Activity> Reproduce the full listing below exactly. Do not include the pictures.
======
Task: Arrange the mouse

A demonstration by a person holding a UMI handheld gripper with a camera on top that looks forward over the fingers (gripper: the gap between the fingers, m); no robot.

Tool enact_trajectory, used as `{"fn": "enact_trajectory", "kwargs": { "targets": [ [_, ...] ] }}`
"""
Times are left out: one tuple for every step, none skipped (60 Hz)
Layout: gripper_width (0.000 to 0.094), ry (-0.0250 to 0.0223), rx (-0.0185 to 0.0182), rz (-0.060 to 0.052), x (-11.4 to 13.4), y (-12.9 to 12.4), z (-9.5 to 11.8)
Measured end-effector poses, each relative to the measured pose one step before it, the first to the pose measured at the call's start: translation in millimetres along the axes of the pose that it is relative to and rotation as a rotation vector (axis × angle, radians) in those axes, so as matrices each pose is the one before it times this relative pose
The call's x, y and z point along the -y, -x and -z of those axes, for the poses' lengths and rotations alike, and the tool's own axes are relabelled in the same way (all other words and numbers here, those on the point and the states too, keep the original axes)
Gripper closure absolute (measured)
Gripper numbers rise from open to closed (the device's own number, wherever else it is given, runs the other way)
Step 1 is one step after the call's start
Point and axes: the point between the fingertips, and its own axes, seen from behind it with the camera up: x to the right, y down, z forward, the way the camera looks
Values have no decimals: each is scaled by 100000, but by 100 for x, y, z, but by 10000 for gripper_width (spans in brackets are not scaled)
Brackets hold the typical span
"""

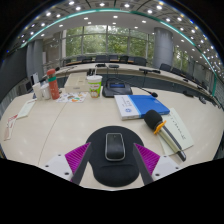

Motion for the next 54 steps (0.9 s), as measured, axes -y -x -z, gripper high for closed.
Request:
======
Answer box>
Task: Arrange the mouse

A demonstration by a person holding a UMI handheld gripper with a camera on top that looks forward over the fingers (gripper: the gap between the fingers, m); no robot.

Tool enact_trajectory, used as `{"fn": "enact_trajectory", "kwargs": { "targets": [ [_, ...] ] }}`
"""
Times are left out: one tuple for every step, none skipped (60 Hz)
Layout: gripper_width (0.000 to 0.094), ry (-0.0250 to 0.0223), rx (-0.0185 to 0.0182), rz (-0.060 to 0.052), x (-11.4 to 13.4), y (-12.9 to 12.4), z (-9.5 to 11.8)
Measured end-effector poses, each relative to the measured pose one step before it, the first to the pose measured at the call's start: translation in millimetres along the axes of the pose that it is relative to and rotation as a rotation vector (axis × angle, radians) in those axes, so as matrices each pose is the one before it times this relative pose
The call's x, y and z point along the -y, -x and -z of those axes, for the poses' lengths and rotations alike, and the tool's own axes are relabelled in the same way (all other words and numbers here, those on the point and the states too, keep the original axes)
Gripper closure absolute (measured)
Gripper numbers rise from open to closed (the device's own number, wherever else it is given, runs the other way)
Step 1 is one step after the call's start
Point and axes: the point between the fingertips, and its own axes, seen from behind it with the camera up: x to the right, y down, z forward, the way the camera looks
Values have no decimals: each is scaled by 100000, but by 100 for x, y, z, but by 10000 for gripper_width (spans in brackets are not scaled)
Brackets hold the typical span
"""


Motion for the next 54 steps (0.9 s), as measured, axes -y -x -z, gripper high for closed.
Request:

The response to this exercise is now complete.